PROBLEM DESCRIPTION ▸
The required output is the exact run of lines below that opens at the line with "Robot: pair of" and closes at the line with "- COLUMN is".

EXERCISE INPUTS ▸
§

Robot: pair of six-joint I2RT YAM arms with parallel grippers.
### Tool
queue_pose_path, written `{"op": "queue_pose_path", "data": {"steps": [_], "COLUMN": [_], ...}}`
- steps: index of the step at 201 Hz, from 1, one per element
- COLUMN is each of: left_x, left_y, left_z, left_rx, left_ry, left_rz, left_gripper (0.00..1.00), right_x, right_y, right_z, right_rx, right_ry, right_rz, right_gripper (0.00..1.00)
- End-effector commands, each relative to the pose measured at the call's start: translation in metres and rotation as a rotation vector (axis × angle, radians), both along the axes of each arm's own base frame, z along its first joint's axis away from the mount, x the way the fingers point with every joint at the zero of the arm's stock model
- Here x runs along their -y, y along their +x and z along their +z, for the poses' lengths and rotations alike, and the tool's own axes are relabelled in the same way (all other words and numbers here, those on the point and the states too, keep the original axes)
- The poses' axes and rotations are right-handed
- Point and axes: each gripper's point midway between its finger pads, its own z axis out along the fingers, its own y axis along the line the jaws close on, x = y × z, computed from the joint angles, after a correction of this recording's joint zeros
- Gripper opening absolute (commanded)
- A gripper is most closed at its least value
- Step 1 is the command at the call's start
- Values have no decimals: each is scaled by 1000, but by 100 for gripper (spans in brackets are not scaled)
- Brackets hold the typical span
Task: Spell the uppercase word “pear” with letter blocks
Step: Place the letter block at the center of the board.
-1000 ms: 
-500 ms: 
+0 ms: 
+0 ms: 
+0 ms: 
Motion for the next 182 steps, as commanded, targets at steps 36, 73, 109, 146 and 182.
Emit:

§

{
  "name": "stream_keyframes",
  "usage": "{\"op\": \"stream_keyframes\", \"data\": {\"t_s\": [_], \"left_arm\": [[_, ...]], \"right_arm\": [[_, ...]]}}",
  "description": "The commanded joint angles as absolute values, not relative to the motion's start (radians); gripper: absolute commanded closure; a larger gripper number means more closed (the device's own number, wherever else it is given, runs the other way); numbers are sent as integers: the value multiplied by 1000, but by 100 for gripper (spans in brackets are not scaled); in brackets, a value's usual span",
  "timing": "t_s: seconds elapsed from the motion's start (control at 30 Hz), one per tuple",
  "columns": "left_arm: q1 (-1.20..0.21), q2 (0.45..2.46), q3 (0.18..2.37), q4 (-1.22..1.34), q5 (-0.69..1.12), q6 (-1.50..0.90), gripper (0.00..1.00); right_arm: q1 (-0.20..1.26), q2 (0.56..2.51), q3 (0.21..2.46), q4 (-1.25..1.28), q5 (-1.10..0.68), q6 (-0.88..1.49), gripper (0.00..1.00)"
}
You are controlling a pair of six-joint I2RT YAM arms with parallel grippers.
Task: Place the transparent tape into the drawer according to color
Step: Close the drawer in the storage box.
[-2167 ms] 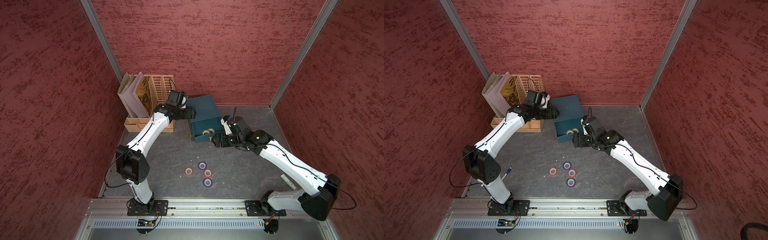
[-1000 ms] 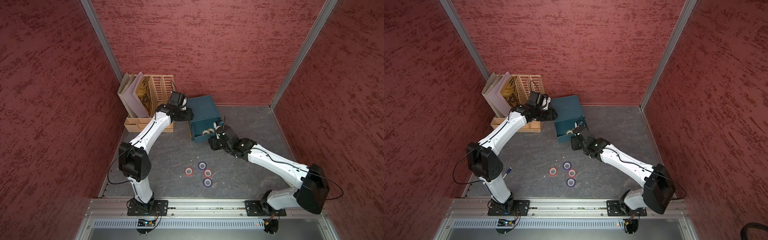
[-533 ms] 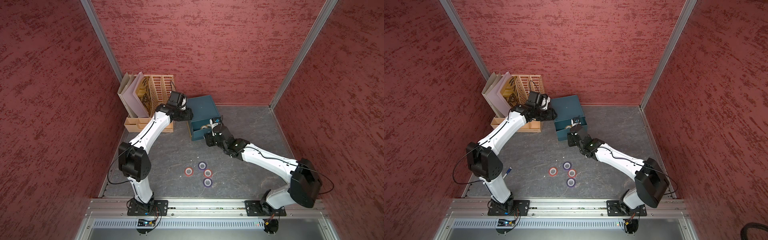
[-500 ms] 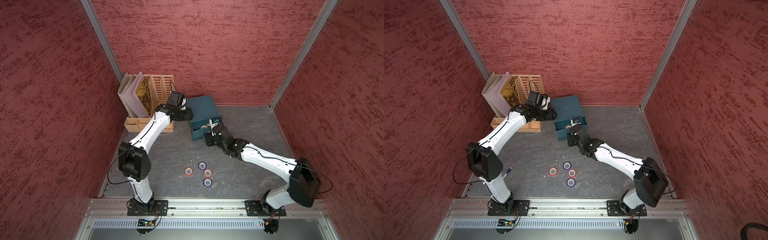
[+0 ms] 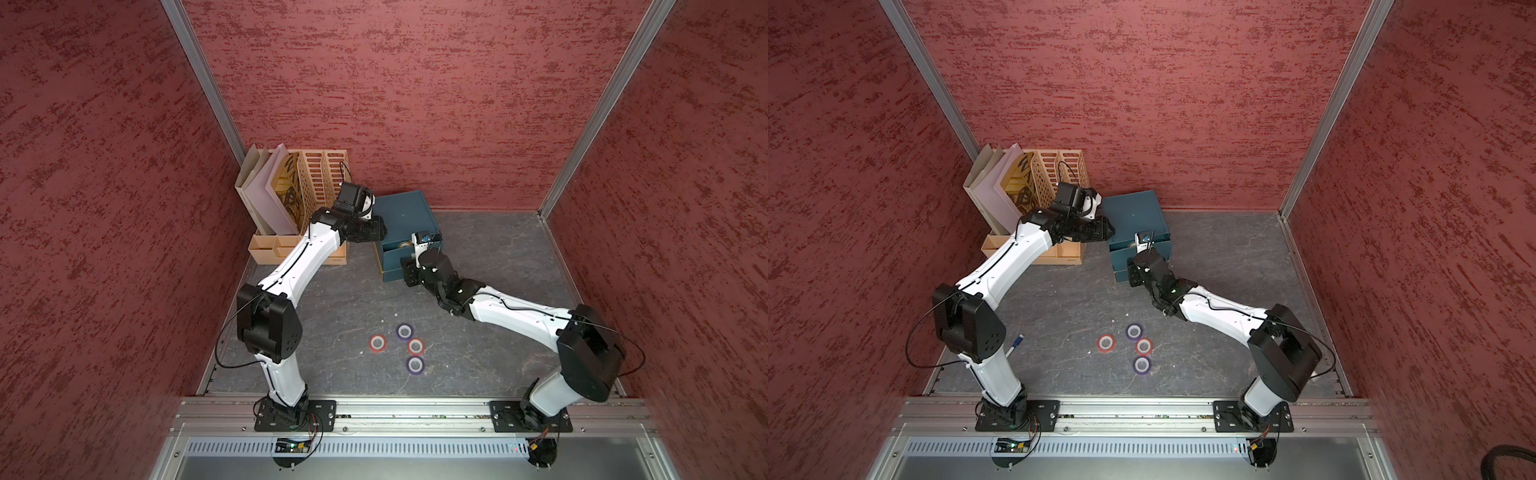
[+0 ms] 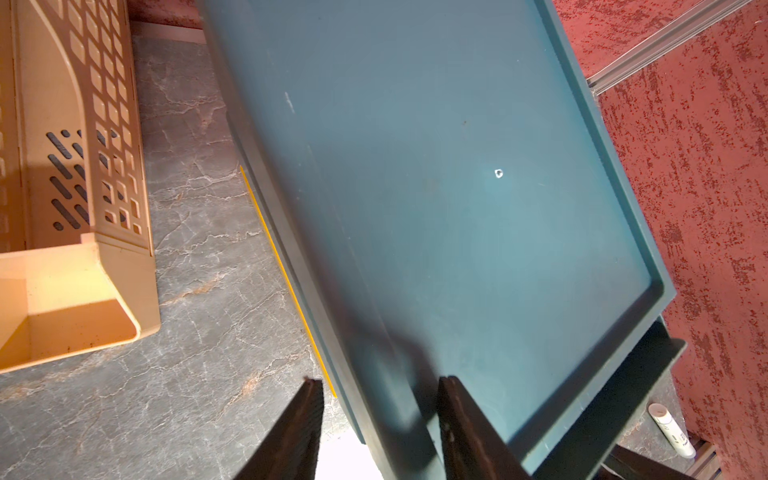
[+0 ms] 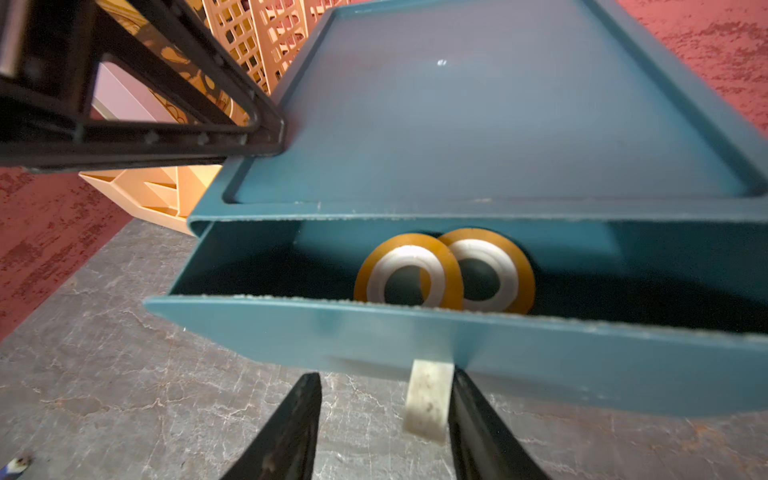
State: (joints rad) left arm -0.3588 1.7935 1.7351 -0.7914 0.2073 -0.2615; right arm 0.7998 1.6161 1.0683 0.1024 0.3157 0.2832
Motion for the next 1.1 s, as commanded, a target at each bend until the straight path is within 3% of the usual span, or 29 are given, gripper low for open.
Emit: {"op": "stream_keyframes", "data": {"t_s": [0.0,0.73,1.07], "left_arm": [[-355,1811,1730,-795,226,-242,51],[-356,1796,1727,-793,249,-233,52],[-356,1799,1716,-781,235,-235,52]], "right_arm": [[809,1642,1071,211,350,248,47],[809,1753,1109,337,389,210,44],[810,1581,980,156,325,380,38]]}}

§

REPLY TO THE TASK ▸
Robot: pair of six-joint I2RT YAM arms with parallel grippers.
### Tool
queue_pose_path, written `{"op": "queue_pose_path", "data": {"steps": [_], "COLUMN": [_], ...}}`
- steps: index of the step at 201 Hz, from 1, one per element
- COLUMN is each of: left_x, left_y, left_z, left_rx, left_ry, left_rz, left_gripper (0.00..1.00), right_x, right_y, right_z, right_rx, right_ry, right_rz, right_gripper (0.00..1.00)

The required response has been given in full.